Badisch gut - Genuss hat eine Heimat
vom 30.09.201947 Konventuale blickten im Mai 2019 nach der Idee und Leitung von Kapitularin Hannelore Mehl über die Grenzen des Rheingaus hinaus. Ziel war der Kaiserstuhl, das südlichste und sonnenverwöhnteste Weinanbaugebiet Baden-Württembergs.
Mit atemberaubendem Blick über den Rhein und die Vogesen auf dem historischen Münsterberg gelegen war das Hotel „Stadt Breisach“ in Breisach für fünf Tage unser Domizil. Ein reichhaltiges Frühstück am Morgen war der perfekte Start für unsere zahlreichen „weinigen“, kulinarischen und kulturellen Unternehmungen.

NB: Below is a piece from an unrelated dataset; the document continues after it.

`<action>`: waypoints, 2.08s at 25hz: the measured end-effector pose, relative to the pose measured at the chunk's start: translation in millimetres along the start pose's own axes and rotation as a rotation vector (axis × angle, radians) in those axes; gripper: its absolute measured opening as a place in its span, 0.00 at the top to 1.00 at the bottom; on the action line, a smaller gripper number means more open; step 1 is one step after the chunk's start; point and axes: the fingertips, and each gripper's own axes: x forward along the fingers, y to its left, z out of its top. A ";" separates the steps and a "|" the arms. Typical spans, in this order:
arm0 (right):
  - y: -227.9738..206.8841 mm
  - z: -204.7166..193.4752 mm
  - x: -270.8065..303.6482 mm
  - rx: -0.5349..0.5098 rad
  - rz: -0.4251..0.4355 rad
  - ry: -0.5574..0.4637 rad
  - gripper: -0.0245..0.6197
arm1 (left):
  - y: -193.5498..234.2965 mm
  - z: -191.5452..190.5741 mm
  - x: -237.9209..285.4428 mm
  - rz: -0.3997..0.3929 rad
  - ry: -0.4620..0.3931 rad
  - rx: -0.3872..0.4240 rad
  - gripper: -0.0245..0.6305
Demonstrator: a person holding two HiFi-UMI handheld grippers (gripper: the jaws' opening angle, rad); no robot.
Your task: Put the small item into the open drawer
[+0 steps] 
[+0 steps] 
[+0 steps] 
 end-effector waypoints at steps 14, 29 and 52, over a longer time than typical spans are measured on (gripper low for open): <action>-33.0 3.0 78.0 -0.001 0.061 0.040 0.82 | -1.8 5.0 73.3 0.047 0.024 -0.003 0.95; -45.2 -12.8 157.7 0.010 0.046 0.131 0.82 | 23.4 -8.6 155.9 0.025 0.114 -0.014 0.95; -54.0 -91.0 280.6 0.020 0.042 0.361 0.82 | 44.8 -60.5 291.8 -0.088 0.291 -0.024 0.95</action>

Nach der obligatorischen Vesper am Sonntag mit „Weck, Worscht und Woi“ erwartete uns am frühen Nachmittag Anton Hanagarth in der Sektmanufaktur Geldermann zu einer Kellerführung und anschließender Verkostung der Exclusivmarke „Les Grands“, Sekte mit ausgewogenem Geschmack, einem Cuvèe der Rebsorten Pineau Loire, Char- donnay und Pinot Noir, beim Rosé kommt noch Ugni Blanc dazu. Mit dem feinst abgestimmten Fingerfood aus der „Achkarrener Krone“ war der Genuss perfekt. Geldermann ist seit 1924 in Breisach ansässig, französisch geprägt durch die Gründer Geldermann & Deutz aus Aachen, seit 1995 getrennt. Das Motto von Marc Gauchey, einem Elsässer, der mehr als ein Vierteljahrhundert als Chef der Cave tätig ist, lautet: „Sekt machen ist eine Mischung von Handwerk und Kunst“. Heute ist die Kellerei Teil der Unter-nehmensgruppe Rotkäppchen.
Am Sonntagabend wurden wir zunächst im Hof der Löwenstrauße des Bio-Weingutes Schaffner in Bötzingen mit Sekt und Flammkuchen empfangen. Mit sehr überzeugender Darstellung seiner eigenen Philosophie wusste Thomas Schaffner Sekt und Weine im historischen Gewölbekeller bei der Weinprobe mit den uns nicht bekannten Rebsorten Helios und Prior, sehr robust, mehltau-resistent in Richtung Piwis, vorzustellen. Dazu mundeten uns „Brägelie“, Bauernwurst, Wurstsalat und Bibiliskäse. Es wurde spät. Am Fuße des Münsterbergs stiegen wir in Taxis um, da die Busfahrt zum Hotel wegen des sehr, sehr engen Stadttores zu gefährlich war.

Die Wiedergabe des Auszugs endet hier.